Cette garantie s’impose, car elle est le corollaire de ce que le tiers peut poursuivre, soit l’établissement devant le juge judiciaire, soit l’Etat devant le juge administratif, comme c’est le cas généralement.
3) sur le préjudice
Une expertise a été ordonnée par les 1ers juges et le Tribunal administratif de Paris attend votre arrêt pour statuer définitivement.

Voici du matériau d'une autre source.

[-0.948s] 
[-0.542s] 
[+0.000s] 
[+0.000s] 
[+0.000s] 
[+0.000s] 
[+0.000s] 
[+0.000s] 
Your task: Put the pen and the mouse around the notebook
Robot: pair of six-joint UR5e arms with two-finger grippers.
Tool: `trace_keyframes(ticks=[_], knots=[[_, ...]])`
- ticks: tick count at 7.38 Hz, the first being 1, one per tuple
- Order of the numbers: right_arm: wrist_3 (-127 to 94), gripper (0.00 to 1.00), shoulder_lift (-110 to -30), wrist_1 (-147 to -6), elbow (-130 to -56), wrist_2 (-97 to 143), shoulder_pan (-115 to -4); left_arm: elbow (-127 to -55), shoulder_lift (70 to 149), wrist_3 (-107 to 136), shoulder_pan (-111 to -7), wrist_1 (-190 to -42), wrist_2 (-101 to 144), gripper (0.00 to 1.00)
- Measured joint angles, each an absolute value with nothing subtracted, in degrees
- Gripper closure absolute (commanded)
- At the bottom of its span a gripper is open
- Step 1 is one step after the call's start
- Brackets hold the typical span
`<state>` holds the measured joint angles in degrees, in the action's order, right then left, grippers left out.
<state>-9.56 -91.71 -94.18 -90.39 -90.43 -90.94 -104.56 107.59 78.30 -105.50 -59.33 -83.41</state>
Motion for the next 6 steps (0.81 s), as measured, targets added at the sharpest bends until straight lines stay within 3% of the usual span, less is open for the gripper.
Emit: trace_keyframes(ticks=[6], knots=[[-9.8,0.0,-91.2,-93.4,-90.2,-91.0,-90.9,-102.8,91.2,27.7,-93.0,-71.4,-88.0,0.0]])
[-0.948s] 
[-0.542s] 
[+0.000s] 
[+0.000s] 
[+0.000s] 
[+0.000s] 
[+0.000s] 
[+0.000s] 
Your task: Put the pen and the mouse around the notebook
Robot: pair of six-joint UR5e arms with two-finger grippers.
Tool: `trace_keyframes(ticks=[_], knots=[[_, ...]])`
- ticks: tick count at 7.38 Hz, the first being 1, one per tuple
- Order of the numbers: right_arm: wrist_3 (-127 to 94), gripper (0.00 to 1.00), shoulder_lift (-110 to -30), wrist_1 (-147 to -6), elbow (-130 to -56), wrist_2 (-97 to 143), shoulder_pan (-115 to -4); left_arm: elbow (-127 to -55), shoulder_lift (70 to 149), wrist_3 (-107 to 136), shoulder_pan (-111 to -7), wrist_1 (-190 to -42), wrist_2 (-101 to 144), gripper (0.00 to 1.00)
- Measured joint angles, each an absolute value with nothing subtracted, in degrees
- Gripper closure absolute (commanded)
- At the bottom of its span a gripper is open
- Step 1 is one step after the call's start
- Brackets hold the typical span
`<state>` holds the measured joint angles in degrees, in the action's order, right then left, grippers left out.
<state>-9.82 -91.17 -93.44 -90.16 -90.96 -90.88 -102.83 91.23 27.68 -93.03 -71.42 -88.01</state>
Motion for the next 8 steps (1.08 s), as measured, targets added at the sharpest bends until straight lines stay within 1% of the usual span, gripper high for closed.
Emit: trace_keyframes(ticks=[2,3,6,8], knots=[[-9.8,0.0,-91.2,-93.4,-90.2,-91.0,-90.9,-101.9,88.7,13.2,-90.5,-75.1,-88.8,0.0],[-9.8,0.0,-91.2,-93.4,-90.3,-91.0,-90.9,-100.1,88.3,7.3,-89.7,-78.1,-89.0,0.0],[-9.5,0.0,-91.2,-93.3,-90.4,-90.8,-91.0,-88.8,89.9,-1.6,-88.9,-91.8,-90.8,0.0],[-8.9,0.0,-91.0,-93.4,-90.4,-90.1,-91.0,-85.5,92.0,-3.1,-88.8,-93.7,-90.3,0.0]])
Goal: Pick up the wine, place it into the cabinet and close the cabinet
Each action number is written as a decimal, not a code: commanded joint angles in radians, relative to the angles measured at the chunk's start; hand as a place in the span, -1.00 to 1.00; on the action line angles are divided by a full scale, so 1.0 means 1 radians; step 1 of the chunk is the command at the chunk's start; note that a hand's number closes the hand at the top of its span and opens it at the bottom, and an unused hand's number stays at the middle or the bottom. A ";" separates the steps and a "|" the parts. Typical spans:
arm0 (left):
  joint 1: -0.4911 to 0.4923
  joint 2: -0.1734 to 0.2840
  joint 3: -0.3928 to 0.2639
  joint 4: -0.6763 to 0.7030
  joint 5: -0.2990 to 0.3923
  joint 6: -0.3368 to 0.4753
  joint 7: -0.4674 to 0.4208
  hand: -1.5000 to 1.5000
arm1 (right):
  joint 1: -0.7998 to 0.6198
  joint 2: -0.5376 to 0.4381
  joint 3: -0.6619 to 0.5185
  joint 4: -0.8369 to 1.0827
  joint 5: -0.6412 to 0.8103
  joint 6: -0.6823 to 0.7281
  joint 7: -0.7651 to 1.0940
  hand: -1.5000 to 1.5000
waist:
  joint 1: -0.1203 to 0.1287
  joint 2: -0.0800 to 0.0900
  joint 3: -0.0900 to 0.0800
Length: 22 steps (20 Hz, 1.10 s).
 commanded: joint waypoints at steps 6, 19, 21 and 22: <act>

Vous devrez donc surseoir à statuer sur les conclusions aux fins d’indemnisation jusqu’à production par le ministre de la justice du rapport de l’expert désigné par le tribunal administratif de PARIS.
PCMNC: Rejet de la requête du Garde des Sceaux.
Condamnation de l’Etat à garantir l’association MONTJOIE et son assureur la MAIF des sommes mises à leur charge au titre de la réparation du préjudice subi par la Z et son assureur le GAN dans la limite des conséquences dommageables de l’incendie du 5 août 1989 non imputables aux fautes commises par la société Z.
Sursis à statuer sur les conclusions aux fins d’indemnisation jusqu’à production par le ministre de la justice du rapport de l’expert désigné par le tribunal administratif de PARIS.
Réserve de tout droits et moyens sur lesquels il n’est pas expressément statué par le présent arrêt jusqu’en fin d’instance.